It’s only a matter of time until everyone begins to compare “Achoura” to “Stephen King’s It” mainly because they’re so thematically similar and share almost identical story beats. On its own, “Achoura” is a fine horror thriller that explores the loss of innocence, how fleeting innocence is for children, and how the past almost always catches up to us. As a symbol of the very heavy commentary is the rather spooky and interesting monster of the film, the Bougatate, that’s less a figment of imagination, and more a living darkness that devours kids’ joy, and fear.
Twenty-five years ago, four Moroccan kids exploring a condemned—likely haunted—house are affected forever, when one of them disappears under mysterious circumstances. After losing contact with each other as adults, the remaining three are reunited when their long-lost friend suddenly comes back into their lives twenty five years later. Together, they are forced to confront the terrifying events of their youth and fight a monstrous creature born from a horrible legend.
Talal Selhami’s Moroccan language horror film is a solid bit of genre fare that manages to dissect the ideas of childhood, our all too brief childhood innocence, and how we can almost be consumed by cynicism and the pain of childhood when we become adults. The themes of childhood lost are about as heavy as any Stephen King novel, but “Achoura” takes some considerably interesting turns, all while spotlighting a rarely explored monster of Moroccan folklore. “Achoura” mainly centers on the three somewhat jaded and angry adults that have sprouted from their experience in the haunted house they explored as kids. When we meet them, they’ve not only managed to find little joy in life, but they’re also robbing their own children of their happiness and innocence.
This creates a situation where it’s admittedly difficult to empathize with our protagonists, but thankfully the writers keep us on the fence until the very end.
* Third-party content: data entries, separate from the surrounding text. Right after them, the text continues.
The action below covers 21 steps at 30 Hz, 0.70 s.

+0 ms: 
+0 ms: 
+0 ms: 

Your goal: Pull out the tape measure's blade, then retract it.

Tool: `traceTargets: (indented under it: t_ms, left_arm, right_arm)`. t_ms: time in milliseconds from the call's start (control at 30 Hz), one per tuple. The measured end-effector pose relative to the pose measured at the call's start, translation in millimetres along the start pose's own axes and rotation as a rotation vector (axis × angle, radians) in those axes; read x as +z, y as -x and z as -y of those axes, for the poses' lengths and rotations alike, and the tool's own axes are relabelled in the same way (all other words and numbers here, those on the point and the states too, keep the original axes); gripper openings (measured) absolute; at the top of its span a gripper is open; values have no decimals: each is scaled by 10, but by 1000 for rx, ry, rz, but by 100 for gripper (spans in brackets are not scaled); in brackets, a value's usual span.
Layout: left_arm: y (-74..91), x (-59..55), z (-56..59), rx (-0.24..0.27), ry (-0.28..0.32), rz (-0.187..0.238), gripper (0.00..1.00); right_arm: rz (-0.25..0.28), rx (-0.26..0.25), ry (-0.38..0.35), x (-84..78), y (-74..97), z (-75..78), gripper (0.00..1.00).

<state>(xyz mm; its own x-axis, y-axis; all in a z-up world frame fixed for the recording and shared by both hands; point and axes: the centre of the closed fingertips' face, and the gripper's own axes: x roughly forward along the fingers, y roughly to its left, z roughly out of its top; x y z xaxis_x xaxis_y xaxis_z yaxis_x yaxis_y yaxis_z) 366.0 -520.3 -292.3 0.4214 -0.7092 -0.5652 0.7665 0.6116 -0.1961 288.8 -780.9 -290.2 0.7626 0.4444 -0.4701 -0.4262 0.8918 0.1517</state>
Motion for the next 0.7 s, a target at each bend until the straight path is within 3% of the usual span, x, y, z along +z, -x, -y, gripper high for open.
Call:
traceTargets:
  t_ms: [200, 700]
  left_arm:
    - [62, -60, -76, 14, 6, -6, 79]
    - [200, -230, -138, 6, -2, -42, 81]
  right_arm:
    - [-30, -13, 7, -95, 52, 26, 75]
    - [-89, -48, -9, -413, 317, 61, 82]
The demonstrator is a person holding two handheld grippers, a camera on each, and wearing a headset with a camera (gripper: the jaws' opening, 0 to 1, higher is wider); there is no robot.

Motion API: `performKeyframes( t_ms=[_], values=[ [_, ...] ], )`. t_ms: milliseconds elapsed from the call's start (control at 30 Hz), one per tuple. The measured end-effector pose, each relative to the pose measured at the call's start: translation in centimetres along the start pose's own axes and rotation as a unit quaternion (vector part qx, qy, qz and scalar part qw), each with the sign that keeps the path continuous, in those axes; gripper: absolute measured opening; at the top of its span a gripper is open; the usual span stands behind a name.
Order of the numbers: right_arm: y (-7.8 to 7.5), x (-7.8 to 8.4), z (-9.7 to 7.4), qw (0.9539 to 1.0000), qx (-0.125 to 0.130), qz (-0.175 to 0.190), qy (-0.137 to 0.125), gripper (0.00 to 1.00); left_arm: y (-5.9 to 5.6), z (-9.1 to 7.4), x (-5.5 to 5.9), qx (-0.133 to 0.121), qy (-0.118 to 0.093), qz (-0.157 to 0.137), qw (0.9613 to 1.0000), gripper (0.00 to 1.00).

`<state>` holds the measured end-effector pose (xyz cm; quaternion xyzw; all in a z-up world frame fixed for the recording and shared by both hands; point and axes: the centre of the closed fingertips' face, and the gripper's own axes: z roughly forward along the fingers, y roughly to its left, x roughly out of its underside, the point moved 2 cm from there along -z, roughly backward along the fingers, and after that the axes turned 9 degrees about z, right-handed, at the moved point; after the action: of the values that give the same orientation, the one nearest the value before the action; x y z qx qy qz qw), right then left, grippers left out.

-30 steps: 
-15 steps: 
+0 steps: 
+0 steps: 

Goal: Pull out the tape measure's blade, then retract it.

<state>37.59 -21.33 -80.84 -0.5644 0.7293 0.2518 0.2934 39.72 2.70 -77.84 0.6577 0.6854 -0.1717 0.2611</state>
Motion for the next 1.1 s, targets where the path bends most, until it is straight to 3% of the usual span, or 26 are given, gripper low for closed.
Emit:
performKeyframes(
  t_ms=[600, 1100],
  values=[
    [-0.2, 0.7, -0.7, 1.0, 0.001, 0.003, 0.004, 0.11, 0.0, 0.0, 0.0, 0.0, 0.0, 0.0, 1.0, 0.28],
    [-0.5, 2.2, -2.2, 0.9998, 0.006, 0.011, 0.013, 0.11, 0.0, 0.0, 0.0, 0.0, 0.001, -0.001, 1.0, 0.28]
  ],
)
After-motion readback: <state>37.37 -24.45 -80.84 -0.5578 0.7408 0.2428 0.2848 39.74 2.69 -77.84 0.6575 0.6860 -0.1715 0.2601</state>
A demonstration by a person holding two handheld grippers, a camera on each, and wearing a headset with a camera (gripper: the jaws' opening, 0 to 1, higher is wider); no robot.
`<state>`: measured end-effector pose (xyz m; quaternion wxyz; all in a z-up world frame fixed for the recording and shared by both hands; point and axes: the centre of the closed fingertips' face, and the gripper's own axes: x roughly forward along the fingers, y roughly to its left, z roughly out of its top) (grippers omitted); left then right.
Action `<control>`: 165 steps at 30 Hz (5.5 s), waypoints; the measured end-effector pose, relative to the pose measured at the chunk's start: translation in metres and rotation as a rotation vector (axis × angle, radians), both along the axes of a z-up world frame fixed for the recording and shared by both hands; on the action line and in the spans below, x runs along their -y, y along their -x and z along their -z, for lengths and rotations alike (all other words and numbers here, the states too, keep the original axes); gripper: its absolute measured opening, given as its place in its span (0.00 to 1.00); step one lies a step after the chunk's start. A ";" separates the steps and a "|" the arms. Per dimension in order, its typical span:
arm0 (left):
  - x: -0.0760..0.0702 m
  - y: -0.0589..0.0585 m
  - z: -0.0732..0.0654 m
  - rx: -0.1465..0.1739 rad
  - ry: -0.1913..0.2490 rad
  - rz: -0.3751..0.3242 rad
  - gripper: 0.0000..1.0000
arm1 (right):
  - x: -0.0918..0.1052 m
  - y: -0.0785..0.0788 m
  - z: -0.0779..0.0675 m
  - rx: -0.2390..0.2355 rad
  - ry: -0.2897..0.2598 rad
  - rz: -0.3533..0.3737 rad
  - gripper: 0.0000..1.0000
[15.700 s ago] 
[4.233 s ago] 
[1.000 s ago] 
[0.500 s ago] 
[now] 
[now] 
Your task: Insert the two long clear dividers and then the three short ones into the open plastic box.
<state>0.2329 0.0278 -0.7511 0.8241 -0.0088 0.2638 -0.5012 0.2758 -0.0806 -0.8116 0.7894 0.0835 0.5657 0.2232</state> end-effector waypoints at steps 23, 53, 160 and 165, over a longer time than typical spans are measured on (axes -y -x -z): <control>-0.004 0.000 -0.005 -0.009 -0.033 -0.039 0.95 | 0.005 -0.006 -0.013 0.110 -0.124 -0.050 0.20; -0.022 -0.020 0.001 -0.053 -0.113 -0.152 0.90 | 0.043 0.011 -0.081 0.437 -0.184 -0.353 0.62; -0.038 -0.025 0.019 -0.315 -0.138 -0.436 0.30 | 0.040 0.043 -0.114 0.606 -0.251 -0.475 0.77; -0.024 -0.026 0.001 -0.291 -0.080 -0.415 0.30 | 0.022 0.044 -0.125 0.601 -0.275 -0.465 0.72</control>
If anything what bogs down the narrative is the foggy motivation of the monster, and why it wants the kids and the adults. I was also never too sure on some plot specifics like why some of the victims needed a mouth brace after confronting the monster. That said I thought the Bagutate’s design was unique and often times very creepy, and its stalking grounds are the stuff of nightmares. Despite the flaws, “Achoura” is a very good horror thriller with strong themes that will appeal to fans of type of emotional character fare about growing up and facing the demons of the past.
Cinepocalypse 2019 runs from June 13th until June 20th.